TASK OBJECTIVE :: In the listing below, locate the lines that hold "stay" and copy them.
:: RECORDS FOR THE TASK ::
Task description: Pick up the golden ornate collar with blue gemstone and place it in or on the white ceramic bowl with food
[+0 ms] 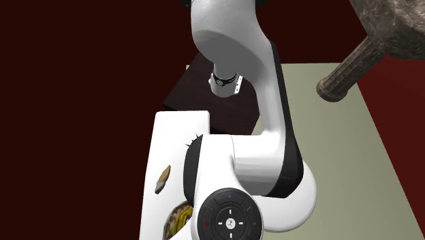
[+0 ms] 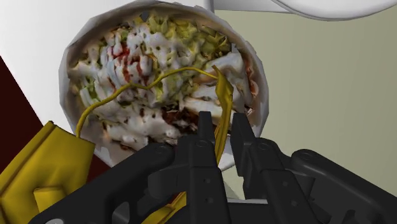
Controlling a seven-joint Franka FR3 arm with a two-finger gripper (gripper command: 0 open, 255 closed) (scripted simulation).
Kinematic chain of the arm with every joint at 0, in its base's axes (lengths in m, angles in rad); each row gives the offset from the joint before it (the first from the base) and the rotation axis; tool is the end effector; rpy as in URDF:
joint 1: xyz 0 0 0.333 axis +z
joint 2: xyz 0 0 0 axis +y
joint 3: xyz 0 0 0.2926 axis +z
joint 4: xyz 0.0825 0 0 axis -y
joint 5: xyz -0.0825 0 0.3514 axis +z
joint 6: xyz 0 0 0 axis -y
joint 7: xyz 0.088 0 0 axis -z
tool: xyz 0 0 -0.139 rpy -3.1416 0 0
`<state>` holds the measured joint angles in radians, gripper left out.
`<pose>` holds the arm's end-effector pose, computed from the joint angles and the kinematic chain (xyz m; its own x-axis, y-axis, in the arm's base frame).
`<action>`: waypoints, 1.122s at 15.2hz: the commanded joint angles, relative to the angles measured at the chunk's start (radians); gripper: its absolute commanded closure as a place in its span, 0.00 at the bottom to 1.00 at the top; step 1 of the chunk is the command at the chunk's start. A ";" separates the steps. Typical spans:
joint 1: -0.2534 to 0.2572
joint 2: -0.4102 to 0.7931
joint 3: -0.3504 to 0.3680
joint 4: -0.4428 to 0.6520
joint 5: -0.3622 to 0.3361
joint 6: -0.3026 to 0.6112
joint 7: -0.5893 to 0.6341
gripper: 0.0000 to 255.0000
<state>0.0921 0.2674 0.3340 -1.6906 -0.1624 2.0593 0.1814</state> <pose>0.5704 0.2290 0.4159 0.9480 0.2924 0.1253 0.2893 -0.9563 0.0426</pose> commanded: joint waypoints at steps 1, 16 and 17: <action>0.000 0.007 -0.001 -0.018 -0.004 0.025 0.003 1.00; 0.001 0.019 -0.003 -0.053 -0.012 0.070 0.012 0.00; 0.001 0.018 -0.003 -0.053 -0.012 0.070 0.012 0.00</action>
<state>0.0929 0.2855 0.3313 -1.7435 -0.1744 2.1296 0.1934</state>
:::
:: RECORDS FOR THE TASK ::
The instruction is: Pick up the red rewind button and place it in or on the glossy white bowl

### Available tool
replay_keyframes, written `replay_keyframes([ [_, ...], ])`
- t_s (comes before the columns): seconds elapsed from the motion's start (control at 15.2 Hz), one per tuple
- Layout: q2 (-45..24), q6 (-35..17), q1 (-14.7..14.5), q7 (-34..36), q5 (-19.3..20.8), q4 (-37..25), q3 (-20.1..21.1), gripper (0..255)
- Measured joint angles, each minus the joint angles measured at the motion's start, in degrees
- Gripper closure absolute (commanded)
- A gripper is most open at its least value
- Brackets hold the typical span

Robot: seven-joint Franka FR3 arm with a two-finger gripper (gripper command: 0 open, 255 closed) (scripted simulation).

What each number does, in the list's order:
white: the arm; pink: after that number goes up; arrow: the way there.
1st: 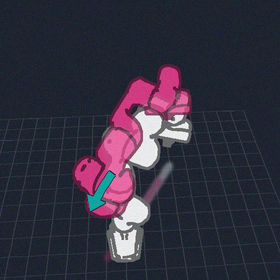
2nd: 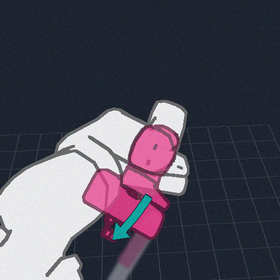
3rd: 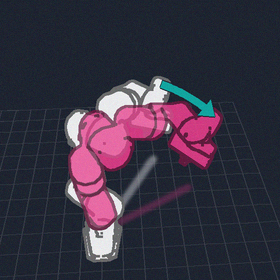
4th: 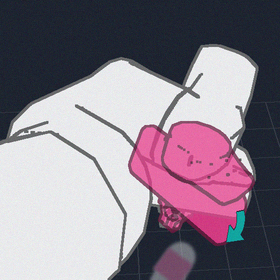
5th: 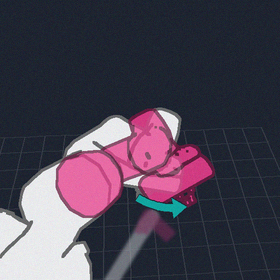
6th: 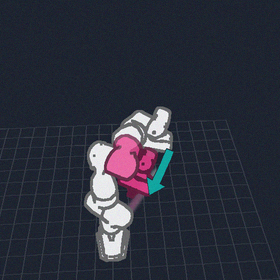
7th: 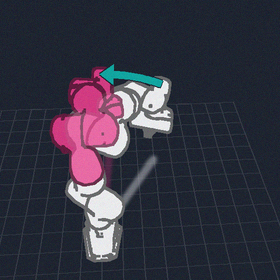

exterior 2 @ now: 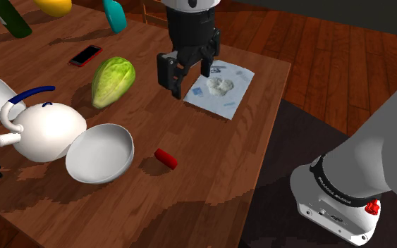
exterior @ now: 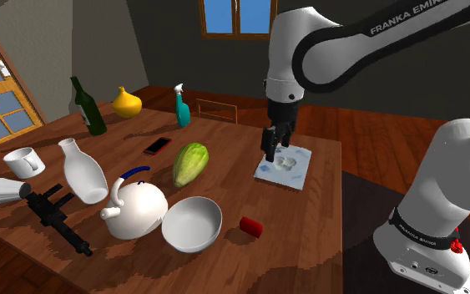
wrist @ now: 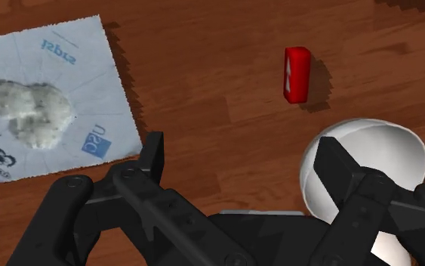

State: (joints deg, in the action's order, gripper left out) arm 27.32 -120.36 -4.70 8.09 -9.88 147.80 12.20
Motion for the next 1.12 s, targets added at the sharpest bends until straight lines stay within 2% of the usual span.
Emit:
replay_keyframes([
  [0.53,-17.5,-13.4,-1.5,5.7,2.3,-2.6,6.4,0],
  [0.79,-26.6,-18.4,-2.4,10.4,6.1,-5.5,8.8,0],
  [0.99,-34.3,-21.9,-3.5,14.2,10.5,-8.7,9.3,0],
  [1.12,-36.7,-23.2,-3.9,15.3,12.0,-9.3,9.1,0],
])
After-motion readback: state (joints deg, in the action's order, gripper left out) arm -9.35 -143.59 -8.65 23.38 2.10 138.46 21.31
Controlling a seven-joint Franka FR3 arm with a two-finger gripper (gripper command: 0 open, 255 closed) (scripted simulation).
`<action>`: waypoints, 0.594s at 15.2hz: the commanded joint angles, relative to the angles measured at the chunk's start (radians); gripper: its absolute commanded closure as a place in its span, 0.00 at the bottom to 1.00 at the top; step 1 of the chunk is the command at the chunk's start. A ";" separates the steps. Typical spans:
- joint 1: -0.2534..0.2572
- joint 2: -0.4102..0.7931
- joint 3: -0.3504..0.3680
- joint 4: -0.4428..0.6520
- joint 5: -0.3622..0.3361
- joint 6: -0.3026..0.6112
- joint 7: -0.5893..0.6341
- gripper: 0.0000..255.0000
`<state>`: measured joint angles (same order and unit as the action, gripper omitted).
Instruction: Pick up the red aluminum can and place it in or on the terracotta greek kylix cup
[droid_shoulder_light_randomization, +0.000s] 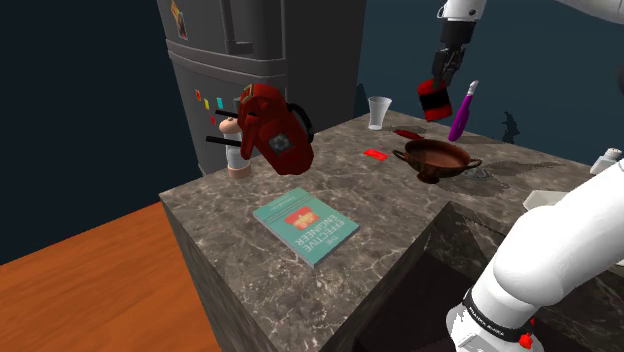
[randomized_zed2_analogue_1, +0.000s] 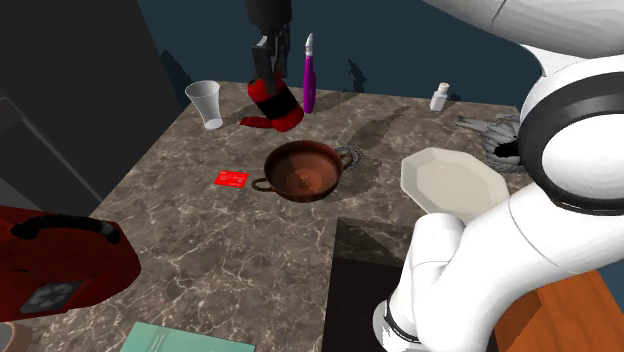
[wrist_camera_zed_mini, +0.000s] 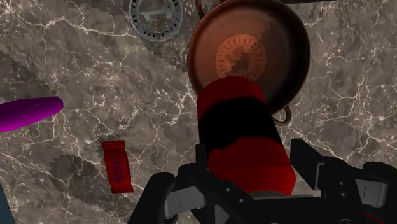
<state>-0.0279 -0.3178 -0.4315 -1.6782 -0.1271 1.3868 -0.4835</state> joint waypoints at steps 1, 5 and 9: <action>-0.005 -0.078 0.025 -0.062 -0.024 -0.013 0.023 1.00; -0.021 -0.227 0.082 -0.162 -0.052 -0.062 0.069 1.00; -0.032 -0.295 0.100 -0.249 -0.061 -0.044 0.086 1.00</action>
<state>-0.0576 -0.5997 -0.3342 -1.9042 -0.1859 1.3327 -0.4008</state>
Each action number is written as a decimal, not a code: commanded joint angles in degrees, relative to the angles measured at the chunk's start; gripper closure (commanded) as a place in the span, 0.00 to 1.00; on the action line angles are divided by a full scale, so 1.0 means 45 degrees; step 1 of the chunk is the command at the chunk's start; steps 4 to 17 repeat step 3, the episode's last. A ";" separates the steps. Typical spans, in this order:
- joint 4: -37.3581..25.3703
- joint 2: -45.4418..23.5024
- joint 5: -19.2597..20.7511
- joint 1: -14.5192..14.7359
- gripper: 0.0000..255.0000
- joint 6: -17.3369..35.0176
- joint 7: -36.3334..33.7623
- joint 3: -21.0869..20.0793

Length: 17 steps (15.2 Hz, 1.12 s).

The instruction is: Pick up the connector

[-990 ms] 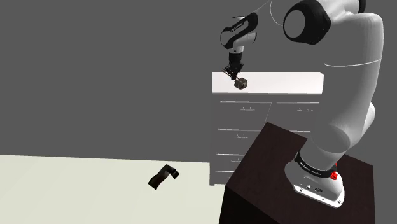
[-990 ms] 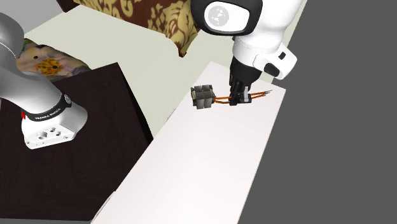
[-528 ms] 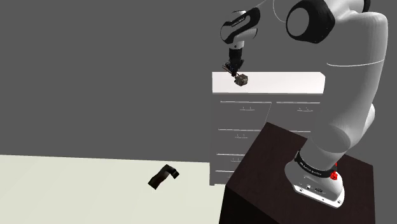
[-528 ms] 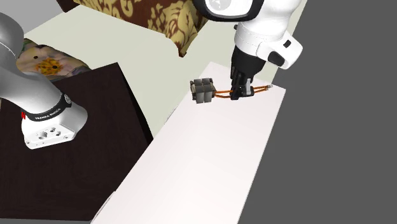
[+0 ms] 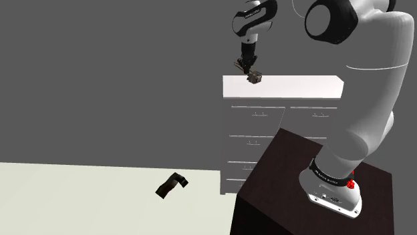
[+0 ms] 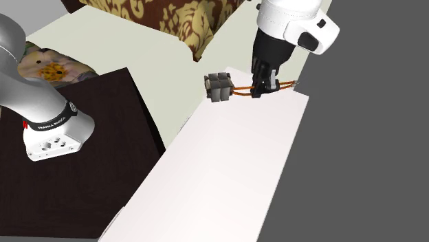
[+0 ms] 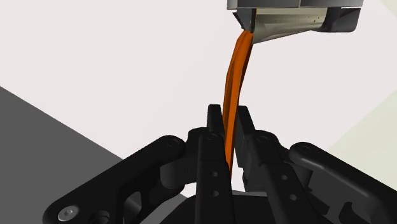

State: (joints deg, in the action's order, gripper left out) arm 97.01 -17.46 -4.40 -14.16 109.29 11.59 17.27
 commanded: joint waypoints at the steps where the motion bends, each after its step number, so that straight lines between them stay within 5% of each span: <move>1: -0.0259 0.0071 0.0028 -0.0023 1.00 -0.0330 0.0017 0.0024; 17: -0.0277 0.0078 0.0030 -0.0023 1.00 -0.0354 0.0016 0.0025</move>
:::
EXERCISE ANSWER ::
Motion for the next 1.12 s, targets added at the sharpest bends until straight lines stay within 2% of the usual span.
 commanded: joint waypoints at the steps where the motion bends, each after its step number, so that straight lines between them stay within 5% of each span: <move>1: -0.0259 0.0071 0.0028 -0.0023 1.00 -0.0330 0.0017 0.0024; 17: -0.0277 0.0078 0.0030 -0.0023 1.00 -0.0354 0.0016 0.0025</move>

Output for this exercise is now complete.